Dans la section B, la mezzanine, de part et d’autre de l’atrium, est conçue comme un espace intime de lecture et d’exposition, enrichissant ainsi la structure des niveaux imbriqués. Afin de renforcer l’aspect visuel, le sol et le plafond ont été réalisés à la jonction entre les deux espaces, permettant ainsi à chacun de former une expression visuelle indépendante.
L’espace B, où sont rassemblés les trésors, est empreint d’une certaine sacralité. À cet égard, les architectes ont emprunté la basilique, un type spatial typique des églises catholiques du quartier de la bibliothèque, pour sanctifier l’atrium.
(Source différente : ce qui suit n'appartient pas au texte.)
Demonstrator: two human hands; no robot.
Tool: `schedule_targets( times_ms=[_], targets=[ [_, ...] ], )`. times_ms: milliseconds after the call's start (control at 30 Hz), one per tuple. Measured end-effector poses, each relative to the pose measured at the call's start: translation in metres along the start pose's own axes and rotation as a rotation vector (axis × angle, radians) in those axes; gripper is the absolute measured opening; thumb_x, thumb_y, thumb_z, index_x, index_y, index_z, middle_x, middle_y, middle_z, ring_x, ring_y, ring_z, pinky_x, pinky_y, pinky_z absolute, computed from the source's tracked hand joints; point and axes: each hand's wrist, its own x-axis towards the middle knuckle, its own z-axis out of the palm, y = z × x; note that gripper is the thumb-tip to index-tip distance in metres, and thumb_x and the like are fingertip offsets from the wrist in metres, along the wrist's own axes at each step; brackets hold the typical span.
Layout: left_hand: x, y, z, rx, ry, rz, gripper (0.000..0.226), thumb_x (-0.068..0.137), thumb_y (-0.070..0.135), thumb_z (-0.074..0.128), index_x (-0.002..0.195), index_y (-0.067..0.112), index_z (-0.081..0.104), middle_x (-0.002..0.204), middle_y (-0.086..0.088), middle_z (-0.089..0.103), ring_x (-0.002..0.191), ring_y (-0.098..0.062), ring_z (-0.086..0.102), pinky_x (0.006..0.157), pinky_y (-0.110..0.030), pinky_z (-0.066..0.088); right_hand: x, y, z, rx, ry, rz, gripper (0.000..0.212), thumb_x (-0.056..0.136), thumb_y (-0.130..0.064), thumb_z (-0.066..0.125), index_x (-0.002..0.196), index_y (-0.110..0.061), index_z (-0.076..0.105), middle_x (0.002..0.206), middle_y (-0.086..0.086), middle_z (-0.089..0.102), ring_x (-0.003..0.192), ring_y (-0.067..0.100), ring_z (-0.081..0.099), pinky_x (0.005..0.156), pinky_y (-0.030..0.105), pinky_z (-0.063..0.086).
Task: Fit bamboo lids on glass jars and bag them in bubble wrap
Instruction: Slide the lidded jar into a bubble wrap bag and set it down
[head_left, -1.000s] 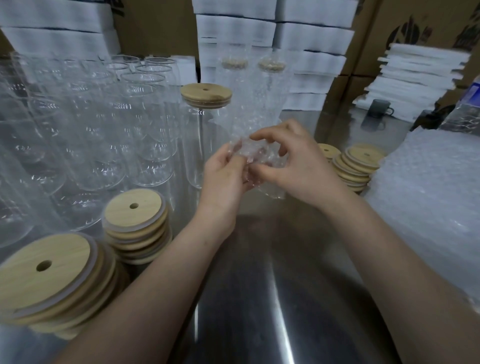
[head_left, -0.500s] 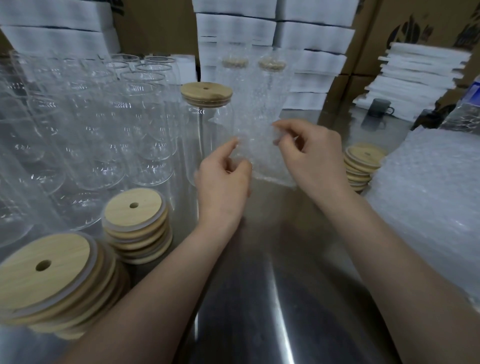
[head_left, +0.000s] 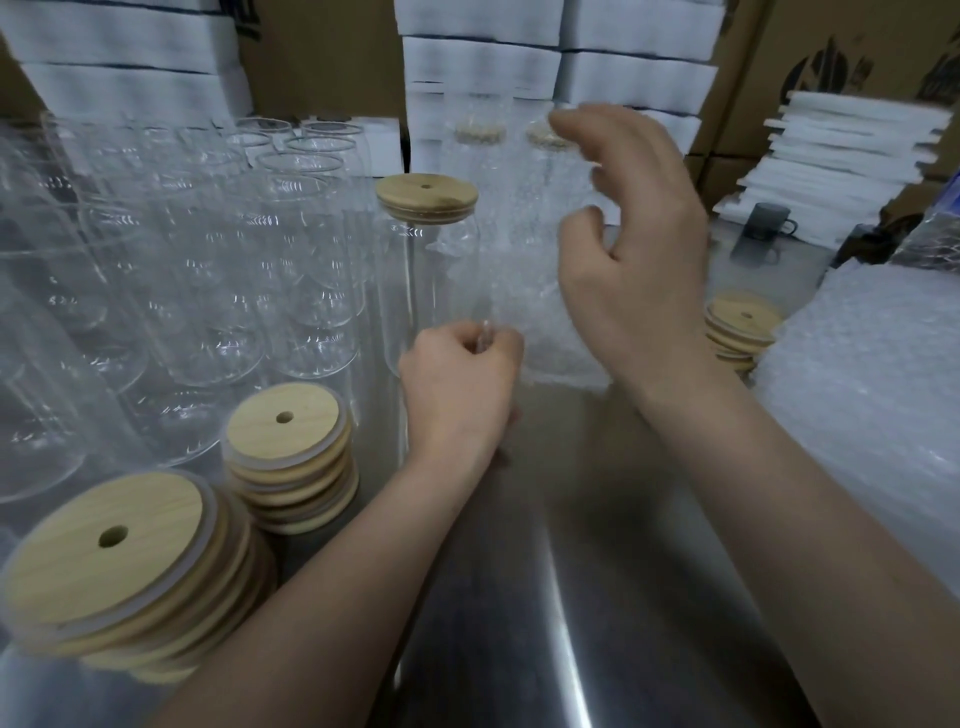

Le plafond de l’atrium est conçu comme une arche, complétant ainsi l’interprétation symbolique de la bibliothèque comme temple du savoir contemporain.
Le langage de l’arche est reproduit au premier étage pour créer une expression spatiale continue, dissociant davantage la structure narrative intérieure de la logique de construction de la façade afin de mieux correspondre au récit du décor chinois. Une pagode moderne et réécrite imprimée en 3D est le point culminant de l’axe. Ainsi, la basilique occidentale et la pagode orientale, la structure traditionnelle en bois et la technologie d’impression moderne, forment un duo astucieux, combinant Orient et Occident, alliant ancien et moderne. De ce fait, la signification symbolique de Zikawei comme source de la science chinoise moderne est sublimée dans la structure de l’ensemble chinois de cases imbriquées en couches.

Une bibliothèque accueillante redynamise la communauté et renouvelle la ville. La bibliothèque Zikawei a connu un succès plus important que prévu : 180 000 personnes s’y sont rendues en deux mois, dont beaucoup n’y étaient jamais allées auparavant. Pour la première fois, un lieu d’intérêt public est devenu le point de repère incontournable et le plus en vogue de la ville, remettant le quartier d’affaires de Zikawei, longtemps absent des regards de la ville, sous les projecteurs. C’est la magie d’une bibliothèque. C’est la magie de Shanghai.